▶ [Work instruction]: Each record has to be returned exactly as it appears.

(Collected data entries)

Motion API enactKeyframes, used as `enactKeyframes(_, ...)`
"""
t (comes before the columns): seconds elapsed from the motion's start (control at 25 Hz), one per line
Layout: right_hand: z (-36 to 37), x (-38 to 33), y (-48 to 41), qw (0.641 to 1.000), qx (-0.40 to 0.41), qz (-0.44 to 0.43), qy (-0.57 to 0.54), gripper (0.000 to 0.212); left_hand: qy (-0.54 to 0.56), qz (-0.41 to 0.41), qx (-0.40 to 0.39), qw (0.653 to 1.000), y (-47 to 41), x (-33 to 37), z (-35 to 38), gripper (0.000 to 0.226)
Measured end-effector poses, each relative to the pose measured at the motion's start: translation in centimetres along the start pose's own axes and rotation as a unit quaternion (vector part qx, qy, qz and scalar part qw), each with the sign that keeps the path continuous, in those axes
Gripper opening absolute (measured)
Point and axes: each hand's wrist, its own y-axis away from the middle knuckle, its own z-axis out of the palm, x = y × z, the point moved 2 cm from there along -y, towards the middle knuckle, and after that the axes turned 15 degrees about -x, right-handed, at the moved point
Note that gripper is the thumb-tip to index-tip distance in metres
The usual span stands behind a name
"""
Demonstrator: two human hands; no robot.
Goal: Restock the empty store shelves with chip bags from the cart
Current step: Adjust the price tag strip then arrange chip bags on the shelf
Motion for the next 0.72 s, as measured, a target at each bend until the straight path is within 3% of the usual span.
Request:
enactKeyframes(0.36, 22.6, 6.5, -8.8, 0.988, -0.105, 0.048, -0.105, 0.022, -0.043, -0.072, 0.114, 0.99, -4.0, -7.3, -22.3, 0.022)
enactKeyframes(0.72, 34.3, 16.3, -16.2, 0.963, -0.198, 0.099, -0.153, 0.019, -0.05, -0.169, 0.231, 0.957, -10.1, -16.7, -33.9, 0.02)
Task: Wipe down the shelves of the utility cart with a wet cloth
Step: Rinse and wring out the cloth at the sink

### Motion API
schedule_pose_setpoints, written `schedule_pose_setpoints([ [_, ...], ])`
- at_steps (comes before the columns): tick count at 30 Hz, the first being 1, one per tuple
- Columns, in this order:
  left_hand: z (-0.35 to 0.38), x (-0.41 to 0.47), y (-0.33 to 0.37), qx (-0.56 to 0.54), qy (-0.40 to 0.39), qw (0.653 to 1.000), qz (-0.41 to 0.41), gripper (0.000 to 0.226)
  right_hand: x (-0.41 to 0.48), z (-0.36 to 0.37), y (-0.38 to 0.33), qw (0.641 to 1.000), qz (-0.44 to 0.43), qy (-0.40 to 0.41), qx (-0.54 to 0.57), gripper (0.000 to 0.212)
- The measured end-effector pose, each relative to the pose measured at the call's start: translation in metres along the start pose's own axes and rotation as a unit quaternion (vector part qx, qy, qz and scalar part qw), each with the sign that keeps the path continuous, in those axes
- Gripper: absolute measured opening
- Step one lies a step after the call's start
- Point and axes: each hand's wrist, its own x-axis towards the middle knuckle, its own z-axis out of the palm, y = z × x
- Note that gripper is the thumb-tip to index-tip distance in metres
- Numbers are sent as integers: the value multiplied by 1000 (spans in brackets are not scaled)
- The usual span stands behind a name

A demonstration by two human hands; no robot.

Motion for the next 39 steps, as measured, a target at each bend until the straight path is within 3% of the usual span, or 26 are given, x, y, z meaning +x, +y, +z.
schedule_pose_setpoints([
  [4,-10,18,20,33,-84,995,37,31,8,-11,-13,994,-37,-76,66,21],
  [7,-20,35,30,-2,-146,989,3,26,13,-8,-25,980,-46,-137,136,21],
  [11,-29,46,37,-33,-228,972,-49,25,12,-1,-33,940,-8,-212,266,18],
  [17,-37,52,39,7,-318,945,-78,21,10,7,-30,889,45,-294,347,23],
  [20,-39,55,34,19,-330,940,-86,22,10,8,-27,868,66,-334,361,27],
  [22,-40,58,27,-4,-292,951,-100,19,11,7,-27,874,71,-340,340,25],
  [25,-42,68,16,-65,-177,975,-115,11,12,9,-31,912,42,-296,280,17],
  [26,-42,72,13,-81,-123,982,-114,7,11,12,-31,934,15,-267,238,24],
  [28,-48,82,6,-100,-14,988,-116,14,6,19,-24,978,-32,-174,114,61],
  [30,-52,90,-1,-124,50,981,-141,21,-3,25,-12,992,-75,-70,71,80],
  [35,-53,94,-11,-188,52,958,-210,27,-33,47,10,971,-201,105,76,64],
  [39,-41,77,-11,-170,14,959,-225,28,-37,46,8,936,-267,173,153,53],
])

▶ [Solution to the problem]:
Motion API enactKeyframes, used as `enactKeyframes(_, ...)`
"""
t (comes before the columns): seconds elapsed from the motion's start (control at 25 Hz), one per line
Layout: right_hand: z (-36 to 37), x (-38 to 33), y (-48 to 41), qw (0.641 to 1.000), qx (-0.40 to 0.41), qz (-0.44 to 0.43), qy (-0.57 to 0.54), gripper (0.000 to 0.212); left_hand: qy (-0.54 to 0.56), qz (-0.41 to 0.41), qx (-0.40 to 0.39), qw (0.653 to 1.000), y (-47 to 41), x (-33 to 37), z (-35 to 38), gripper (0.000 to 0.226)
Measured end-effector poses, each relative to the pose measured at the motion's start: translation in centimetres along the start pose's own axes and rotation as a unit quaternion (vector part qx, qy, qz and scalar part qw), each with the sign that keeps the path continuous, in those axes
Gripper opening absolute (measured)
Point and axes: each hand's wrist, its own y-axis away from the middle knuckle, its own z-axis out of the palm, x = y × z, the point moved 2 cm from there along -y, towards the middle knuckle, and after that the axes turned 15 degrees about -x, right-handed, at the moved point
Note that gripper is the thumb-tip to index-tip distance in metres
The usual span stands behind a name
"""
Demonstrator: two human hands; no robot.
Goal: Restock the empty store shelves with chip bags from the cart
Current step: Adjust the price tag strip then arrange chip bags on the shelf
Motion for the next 0.72 s, as measured, a target at each bend until the straight path is within 3% of the usual span.
Request:
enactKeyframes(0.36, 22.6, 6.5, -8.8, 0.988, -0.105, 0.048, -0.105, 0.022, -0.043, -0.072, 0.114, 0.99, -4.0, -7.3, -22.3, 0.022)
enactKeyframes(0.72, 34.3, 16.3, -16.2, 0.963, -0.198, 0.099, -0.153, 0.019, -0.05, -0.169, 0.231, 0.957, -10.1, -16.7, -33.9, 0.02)
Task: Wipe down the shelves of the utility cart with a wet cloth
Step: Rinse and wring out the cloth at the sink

### Motion API
schedule_pose_setpoints, written `schedule_pose_setpoints([ [_, ...], ])`
- at_steps (comes before the columns): tick count at 30 Hz, the first being 1, one per tuple
- Columns, in this order:
  left_hand: z (-0.35 to 0.38), x (-0.41 to 0.47), y (-0.33 to 0.37), qx (-0.56 to 0.54), qy (-0.40 to 0.39), qw (0.653 to 1.000), qz (-0.41 to 0.41), gripper (0.000 to 0.226)
  right_hand: x (-0.41 to 0.48), z (-0.36 to 0.37), y (-0.38 to 0.33), qw (0.641 to 1.000), qz (-0.44 to 0.43), qy (-0.40 to 0.41), qx (-0.54 to 0.57), gripper (0.000 to 0.212)
- The measured end-effector pose, each relative to the pose measured at the call's start: translation in metres along the start pose's own axes and rotation as a unit quaternion (vector part qx, qy, qz and scalar part qw), each with the sign that keeps the path continuous, in those axes
- Gripper: absolute measured opening
- Step one lies a step after the call's start
- Point and axes: each hand's wrist, its own x-axis towards the middle knuckle, its own z-axis out of the palm, y = z × x
- Note that gripper is the thumb-tip to index-tip distance in metres
- Numbers are sent as integers: the value multiplied by 1000 (spans in brackets are not scaled)
- The usual span stands behind a name

A demonstration by two human hands; no robot.

Motion for the next 39 steps, as measured, a target at each bend until the straight path is within 3% of the usual span, or 26 are given, x, y, z meaning +x, +y, +z.
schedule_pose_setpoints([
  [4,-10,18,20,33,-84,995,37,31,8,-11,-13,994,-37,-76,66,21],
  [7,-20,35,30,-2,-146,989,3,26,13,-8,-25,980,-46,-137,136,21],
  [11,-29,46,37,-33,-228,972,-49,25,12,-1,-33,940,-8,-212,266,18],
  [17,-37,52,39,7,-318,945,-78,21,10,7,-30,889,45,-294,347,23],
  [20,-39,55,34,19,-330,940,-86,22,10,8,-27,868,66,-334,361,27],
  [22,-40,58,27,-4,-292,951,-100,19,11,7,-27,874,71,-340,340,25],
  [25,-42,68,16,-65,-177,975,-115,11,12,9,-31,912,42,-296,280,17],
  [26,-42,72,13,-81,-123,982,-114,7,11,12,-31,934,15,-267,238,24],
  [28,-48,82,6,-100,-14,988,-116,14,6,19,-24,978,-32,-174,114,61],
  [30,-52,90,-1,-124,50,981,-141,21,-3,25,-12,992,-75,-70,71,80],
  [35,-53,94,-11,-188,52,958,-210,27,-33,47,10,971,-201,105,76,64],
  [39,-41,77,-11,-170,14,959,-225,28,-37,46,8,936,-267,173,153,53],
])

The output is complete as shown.